Over the centuries, the town of Banská Štiavnica was visited by many outstanding engineers and scientists who contributed to its fame. The old medieval mining centre grew into a town with Renaissance palaces, 16th-century churches, elegant squares and castles. The urban centre blends into the surrounding landscape, which contains vital relics of the mining and metallurgical activities of the past.

http://whc.unesco.org/en/list/618


The historic town of Banska Stiavnica and the technical monuments in its vicinity are an outstanding example of a European medieval mining centre.

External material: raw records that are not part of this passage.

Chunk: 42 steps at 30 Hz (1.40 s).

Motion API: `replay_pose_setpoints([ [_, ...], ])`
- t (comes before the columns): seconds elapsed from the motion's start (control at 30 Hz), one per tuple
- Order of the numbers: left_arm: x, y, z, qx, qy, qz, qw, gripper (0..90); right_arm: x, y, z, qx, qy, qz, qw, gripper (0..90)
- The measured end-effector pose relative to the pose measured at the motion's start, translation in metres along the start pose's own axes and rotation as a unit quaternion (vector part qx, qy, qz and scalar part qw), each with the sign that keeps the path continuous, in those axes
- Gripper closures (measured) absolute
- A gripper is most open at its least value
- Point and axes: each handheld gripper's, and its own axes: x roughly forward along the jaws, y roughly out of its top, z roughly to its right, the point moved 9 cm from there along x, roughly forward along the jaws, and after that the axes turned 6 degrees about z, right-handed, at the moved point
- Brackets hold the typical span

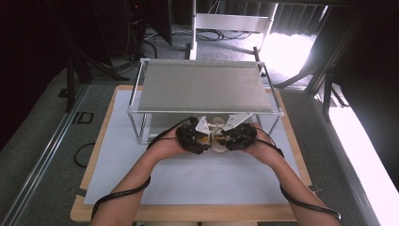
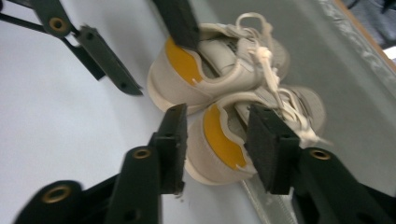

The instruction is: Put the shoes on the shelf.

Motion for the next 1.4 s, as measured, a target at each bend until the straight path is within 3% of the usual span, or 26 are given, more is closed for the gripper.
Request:
replay_pose_setpoints([
  [0.2, -0.006, -0.004, 0.002, -0.022, 0.013, 0.014, 0.9996, 54.8, -0.005, -0.008, -0.002, 0.012, -0.012, 0.013, 0.9998, 67.6],
  [0.23, -0.008, -0.009, 0.004, -0.034, 0.018, 0.016, 0.9991, 57.2, -0.007, -0.015, -0.004, 0.021, -0.021, 0.016, 0.9994, 71.8],
  [0.4, -0.009, -0.022, 0.005, -0.056, 0.032, 0.013, 0.9978, 64.5, -0.007, -0.026, -0.009, 0.038, -0.029, 0.018, 0.9987, 77.8],
  [0.5, -0.006, -0.030, 0.006, -0.070, 0.051, 0.016, 0.9961, 74.1, -0.002, -0.037, -0.013, 0.048, -0.039, 0.015, 0.9980, 89.9],
  [0.57, -0.003, -0.033, 0.005, -0.078, 0.067, 0.018, 0.9946, 77.5, 0.002, -0.041, -0.014, 0.056, -0.048, 0.015, 0.9972, 89.9],
  [0.7, 0.001, -0.036, 0.004, -0.088, 0.076, 0.026, 0.9928, 83.5, 0.009, -0.043, -0.015, 0.069, -0.063, 0.022, 0.9954, 89.9],
  [0.9, 0.010, -0.037, -0.001, -0.092, 0.089, 0.021, 0.9916, 87.5, 0.018, -0.044, -0.010, 0.085, -0.079, 0.023, 0.9930, 89.8],
  [1.07, 0.016, -0.035, -0.002, -0.093, 0.076, 0.025, 0.9925, 87.5, 0.021, -0.042, -0.010, 0.088, -0.077, 0.028, 0.9927, 89.8],
  [1.4, 0.022, -0.033, -0.012, -0.087, 0.080, 0.027, 0.9927, 87.7, 0.027, -0.039, -0.003, 0.096, -0.086, 0.028, 0.9912, 89.7],
])
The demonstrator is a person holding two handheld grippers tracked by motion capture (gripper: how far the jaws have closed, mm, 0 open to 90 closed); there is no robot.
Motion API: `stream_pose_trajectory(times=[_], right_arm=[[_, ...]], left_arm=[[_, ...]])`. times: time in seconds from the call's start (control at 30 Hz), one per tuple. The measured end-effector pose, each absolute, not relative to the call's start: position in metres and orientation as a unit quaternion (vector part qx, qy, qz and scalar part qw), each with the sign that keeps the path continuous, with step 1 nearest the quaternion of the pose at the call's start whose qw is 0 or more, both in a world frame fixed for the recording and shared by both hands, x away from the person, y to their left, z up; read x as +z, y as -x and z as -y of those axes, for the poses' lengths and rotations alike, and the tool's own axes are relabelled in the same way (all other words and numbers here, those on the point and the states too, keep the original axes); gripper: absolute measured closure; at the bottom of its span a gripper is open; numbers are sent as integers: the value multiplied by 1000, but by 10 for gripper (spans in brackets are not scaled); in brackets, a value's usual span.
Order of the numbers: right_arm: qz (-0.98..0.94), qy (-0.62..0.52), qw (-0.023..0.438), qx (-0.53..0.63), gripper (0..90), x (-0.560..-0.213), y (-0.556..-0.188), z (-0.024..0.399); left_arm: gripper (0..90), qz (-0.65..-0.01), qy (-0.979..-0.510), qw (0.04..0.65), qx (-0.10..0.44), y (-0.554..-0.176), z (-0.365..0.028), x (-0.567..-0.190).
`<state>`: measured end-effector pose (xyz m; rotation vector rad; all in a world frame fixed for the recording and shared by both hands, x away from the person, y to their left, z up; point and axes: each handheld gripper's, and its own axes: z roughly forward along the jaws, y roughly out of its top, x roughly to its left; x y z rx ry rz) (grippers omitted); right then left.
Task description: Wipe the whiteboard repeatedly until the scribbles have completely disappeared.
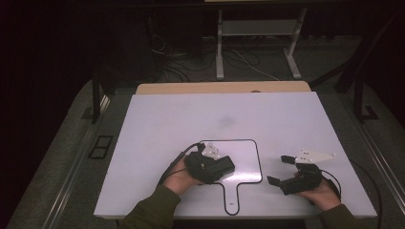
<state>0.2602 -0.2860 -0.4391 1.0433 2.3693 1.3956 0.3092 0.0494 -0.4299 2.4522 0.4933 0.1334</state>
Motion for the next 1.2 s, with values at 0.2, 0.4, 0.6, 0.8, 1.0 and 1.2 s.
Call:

Central Europe, from the Harz to Slovakia, at that time was the main area for mining and metallurgy. Large scale mining started in Banska Stiavnica in the 12th century, profiting from its location in the middle of an immense caldera created by the collapse of an ancient volcano. From the 15th century on the silver mined here brought great wealth. The city also was the seat of the principal Mining Academy in the Austro-Hungarian Empire.

Among many others, the designated area contains the following structures:

- Town centre with the town hall, burgher houses, plague column and several churches

- Baroque Calvary complex

- Old and New Castles

- The buildings of the former Mining Academy

- Knocking tower

- Sitno Castle

- Series of dams and channels

- Bieber drainage gallery

- Mayer shaft

- Silver-lead mining plants

The inscription of this site as a WHS took two tries: in 1992 the proposal was deferred back to the Slovak government in order to gain more information on "the concrete existence of a heritage bearing witness to mining activities". The reply obviously was satisfying, and the site was inscribed in 1993.